Cher Monsieur Mercier,
Je vous remercie d’avoir choisi le forum pour me répondre. Mes travaux portent essentiellement sur la construction de pirogue actuelle de Raivavae, une île de l’archipel des Australes au sud de la Polynésie française. Voici quelques éléments de réponse concernant la couture des planches des bordés, les fibres utilisées, les noeuds, le calfatage, les traitements des bois.
1/ La couture des planches des bordé et les fibres utilisées :
Il serait judicieux de parler des coutures car il en existe deux sortes. Les provisoires réalisées en cours de montage et d’assemblage. Ce sont le plus souvent des liens en écorce de purau (Hibiscus tiliaceus). Les ligatures se faisaient autrefois en fibre de bourre de noix de coco tressée mais de nos jours la cordelette nylon l’a remplacé. Les pièces de bois sont champ sur champ et les coutures sont traversantes. Celles verticales sont en continues sur toute la hauteur de la « planches » en point diagonale. Celles horizontales sont des points doubles tous les 30 cm de distances. Les coutures horizontales (éventuelles) sous la coque ne sont pas ligaturées. Des chevilles bois de fer sont utilisées pour le maintient des différentes parties de la pirogue.
2/ Les noeuds
Les liaisons des différentes parties de la coque et du balancier sont arrêtées essentiellement en passant la cordelette ou la tresse en dessous de la couture ou par plusieurs tours morts. Mais les charpentiers se servent aussi de quelques nœuds d’arrêt et d’amarrage. C’est une déclinaison du nœud simple (nœud simple double, plat) ou des demi-clefs (demi-clef, 2 demi-clefs, cabestan). Le nœud de cabestan est couramment utilisé en dehors du monde marin ou de celui des constructeurs de pirogues. Il sert à attacher les fruits d’arbre à pain en paquet, appelé en Tahitien pe’eta ‘uru.
3/ Le calfatage
L’étanchéité est obtenue par l’utilisation conjointe de deux matériaux : du goudron et de la toile tissée de sac qui remplace respectivement la sève de l’arbre à pain et la bourre de coco ou la gaine entourant l’inflorescence du cocotier d’autrefois. Ce n’est pas un procédé de calfatage a posteriori qui est réalisé après le montage des pièces de la coque en enfonçant dans les jointures une étoupe. Mais l’étanchéité est mise en place au fur et à mesure de l’avancement de l’assemblage définitif de la pirogue entre les pièces de bois.
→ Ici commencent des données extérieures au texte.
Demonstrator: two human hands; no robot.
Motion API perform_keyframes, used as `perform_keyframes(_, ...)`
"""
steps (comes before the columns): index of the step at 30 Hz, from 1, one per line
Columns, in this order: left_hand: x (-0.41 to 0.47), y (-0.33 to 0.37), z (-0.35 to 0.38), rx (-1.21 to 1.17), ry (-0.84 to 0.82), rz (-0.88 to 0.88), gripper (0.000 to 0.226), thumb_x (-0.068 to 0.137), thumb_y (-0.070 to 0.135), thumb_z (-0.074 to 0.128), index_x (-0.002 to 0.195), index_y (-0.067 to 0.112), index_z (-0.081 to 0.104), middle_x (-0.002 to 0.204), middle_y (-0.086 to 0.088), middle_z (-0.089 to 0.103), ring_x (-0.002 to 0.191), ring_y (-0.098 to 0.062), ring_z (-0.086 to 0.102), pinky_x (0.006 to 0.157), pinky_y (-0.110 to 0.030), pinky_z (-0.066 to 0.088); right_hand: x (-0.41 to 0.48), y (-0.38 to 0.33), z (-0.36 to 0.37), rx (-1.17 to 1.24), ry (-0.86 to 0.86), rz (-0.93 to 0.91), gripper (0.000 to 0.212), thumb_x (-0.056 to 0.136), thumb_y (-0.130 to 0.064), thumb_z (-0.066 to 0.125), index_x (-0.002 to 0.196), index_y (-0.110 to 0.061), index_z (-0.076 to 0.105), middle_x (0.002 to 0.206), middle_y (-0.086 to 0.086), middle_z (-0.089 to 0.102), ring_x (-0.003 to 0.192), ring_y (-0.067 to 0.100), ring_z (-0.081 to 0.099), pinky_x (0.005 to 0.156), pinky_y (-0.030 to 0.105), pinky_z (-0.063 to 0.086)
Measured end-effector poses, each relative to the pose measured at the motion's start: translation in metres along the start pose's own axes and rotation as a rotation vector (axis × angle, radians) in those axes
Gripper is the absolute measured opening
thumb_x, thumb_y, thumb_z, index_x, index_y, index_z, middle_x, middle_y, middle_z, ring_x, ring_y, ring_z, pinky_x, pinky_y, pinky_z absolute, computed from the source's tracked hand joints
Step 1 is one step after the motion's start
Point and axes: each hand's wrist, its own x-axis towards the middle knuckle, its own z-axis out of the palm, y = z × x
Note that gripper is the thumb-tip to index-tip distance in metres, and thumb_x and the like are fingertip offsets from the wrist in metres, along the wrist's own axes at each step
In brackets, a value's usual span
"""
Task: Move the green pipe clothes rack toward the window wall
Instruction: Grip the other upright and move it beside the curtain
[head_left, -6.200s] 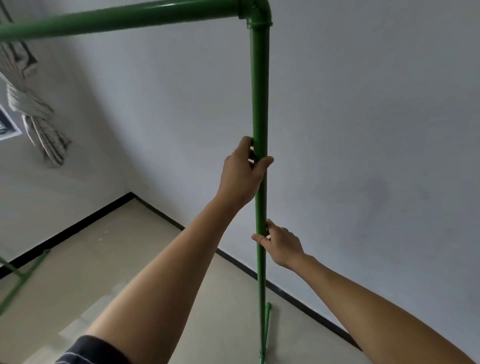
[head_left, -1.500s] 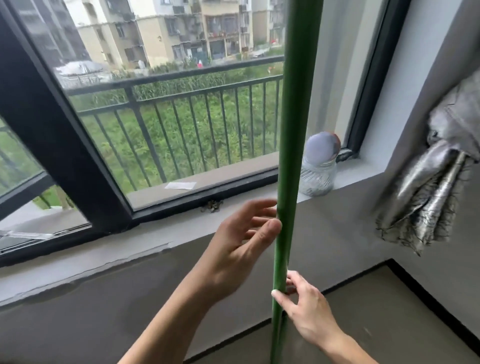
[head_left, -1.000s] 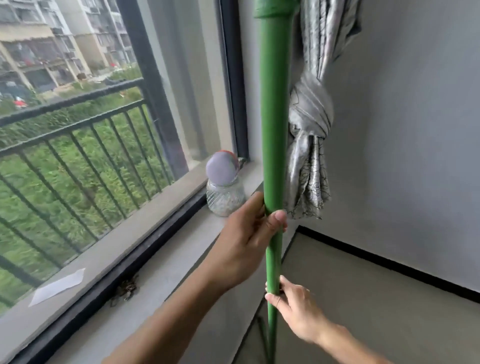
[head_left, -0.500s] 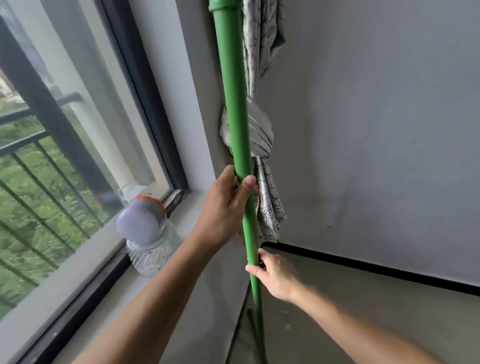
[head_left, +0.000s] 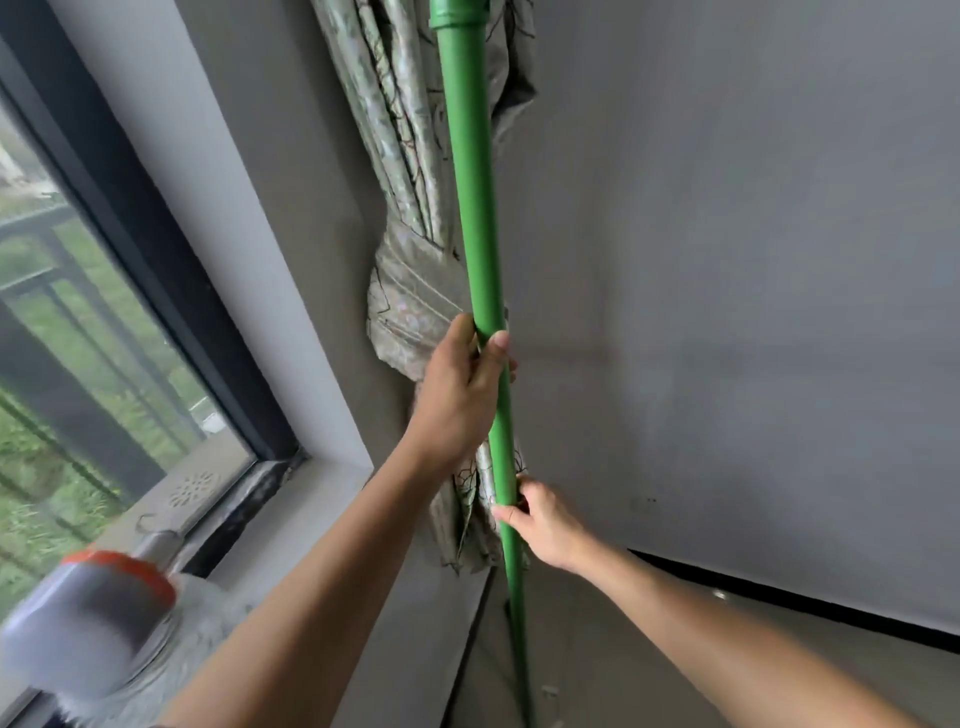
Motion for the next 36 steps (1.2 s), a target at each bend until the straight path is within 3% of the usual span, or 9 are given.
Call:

4/ Les traitements des bois
Les pirogues sont mises au sec systématiquement après usage afin d’éviter le dépôt d’algues et de coquillage. Autrefois les pirogues n’étaient pas peintes. Elles étaient confectionnées de préférence dans des bois ayant une bonne tenue aux insectes xylophages. Par exemple le hutu (Barringtonia speciosa) est une plante ichtyo-toxique utilisée traditionnellement. Est-ce que cette caractéristique en fait une essence qui permettait un auto-traitement du bois ?
En 1961, les observateurs indiquent que les pirogues n’étaient pas peintes. Actuellement, elles sont toutes peintes ou enduites d’une résine synthétique. Les couleurs utilisées sont les bleus (dont les maisons sont peintes aussi), le blanc, le rouge et les verts.
J’espère que ces éléments correspondent à votre attente.